O Tribunal de Contas da União puniu três parceiras da Akamai por terem montado um esquema para levar uma licitação de uma solução de aceleração de entrega de conteúdo (CDN, na sigla em inglês) no Ministério da Cultura.

A partir da decisão, a Flashsec fica proibida de participar de licitações na administração federal pelo prazo de um ano, e as empresas ISI e Edge Technology por seis meses. 

Segundo o TCU, as empresas eram umas sócias das outras e usaram documentos falsos para favorecer uma delas a vencer o edital de R$ 72 milhões. Além disso, as empresas operam a partir de salas contíguas e compartilham infraestrutura de rede. 

O próprio envio de lances no pregão eletrônico se deu a partir das dependências de uma delas.

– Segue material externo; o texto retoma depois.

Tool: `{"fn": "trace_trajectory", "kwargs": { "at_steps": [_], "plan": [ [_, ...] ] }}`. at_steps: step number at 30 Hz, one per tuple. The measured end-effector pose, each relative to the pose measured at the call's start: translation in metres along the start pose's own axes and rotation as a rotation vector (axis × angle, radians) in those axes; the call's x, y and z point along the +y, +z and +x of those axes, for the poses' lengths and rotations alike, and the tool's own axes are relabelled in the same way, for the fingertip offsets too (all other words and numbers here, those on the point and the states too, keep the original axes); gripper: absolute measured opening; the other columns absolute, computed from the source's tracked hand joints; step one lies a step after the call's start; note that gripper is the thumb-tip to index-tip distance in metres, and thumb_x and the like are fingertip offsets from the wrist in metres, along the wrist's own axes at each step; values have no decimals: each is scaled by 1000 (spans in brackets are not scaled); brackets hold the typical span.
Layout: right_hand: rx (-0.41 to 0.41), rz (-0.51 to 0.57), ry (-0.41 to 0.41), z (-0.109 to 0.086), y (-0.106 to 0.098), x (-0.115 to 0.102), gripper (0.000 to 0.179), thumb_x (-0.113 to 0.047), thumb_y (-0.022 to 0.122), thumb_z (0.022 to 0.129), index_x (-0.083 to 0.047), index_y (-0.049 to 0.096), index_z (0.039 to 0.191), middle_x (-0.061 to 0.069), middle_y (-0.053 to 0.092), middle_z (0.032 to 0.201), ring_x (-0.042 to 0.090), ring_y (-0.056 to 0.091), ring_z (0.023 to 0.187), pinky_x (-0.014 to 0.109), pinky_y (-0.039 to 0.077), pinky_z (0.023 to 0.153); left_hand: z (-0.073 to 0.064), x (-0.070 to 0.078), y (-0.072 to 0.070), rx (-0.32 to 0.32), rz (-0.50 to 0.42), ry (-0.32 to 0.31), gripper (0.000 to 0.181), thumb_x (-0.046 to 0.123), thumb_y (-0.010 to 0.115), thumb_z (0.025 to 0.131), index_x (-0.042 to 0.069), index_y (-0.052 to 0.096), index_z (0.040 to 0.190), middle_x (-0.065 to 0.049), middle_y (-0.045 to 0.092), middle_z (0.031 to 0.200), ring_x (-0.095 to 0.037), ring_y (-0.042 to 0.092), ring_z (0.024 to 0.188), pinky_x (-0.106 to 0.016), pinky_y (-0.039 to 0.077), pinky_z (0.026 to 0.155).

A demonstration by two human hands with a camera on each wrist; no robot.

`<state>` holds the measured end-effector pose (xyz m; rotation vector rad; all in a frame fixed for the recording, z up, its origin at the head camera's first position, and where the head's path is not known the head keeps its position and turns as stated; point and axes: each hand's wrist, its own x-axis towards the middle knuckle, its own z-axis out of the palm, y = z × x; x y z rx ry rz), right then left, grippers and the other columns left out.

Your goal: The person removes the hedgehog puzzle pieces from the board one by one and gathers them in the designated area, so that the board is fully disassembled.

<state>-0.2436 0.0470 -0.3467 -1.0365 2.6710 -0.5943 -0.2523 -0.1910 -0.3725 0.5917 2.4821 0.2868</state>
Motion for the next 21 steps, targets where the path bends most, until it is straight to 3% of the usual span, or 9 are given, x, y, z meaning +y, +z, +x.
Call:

A investigação começou por uma denúncia da Level 3, que compete com a Akamai no mercado de CDN.

Ainda na avaliação do TCU, os problemas são mais profundos, começando pela definição no edital de que a tecnologia a ser adquirida seja descentralizada, requisito que só seria atendido pela Akamai.

O Ministério da Cultura defendeu a decisão com base no argumento de que o  processamento descentralizado iria garantir isonomia de acesso aos serviços e aos links tanto para os cidadãos do Norte/Nordeste como do Sul/Sudeste do país.

O TCU rebateu que as diferenças só poderiam ser “mensuradas em frações de segundo”, o que não compensaria o preço 63% superior da tecnologia descentralizada.

A trinca Flashsec, ISI e Edge Technology já havia participado de licitações definidas por com diferenças de preços pequenas no Superior Tribunal de Justiça, Ministério da Educação, Tribunal Superior Eleitoral e Ministério de Minas e Energia.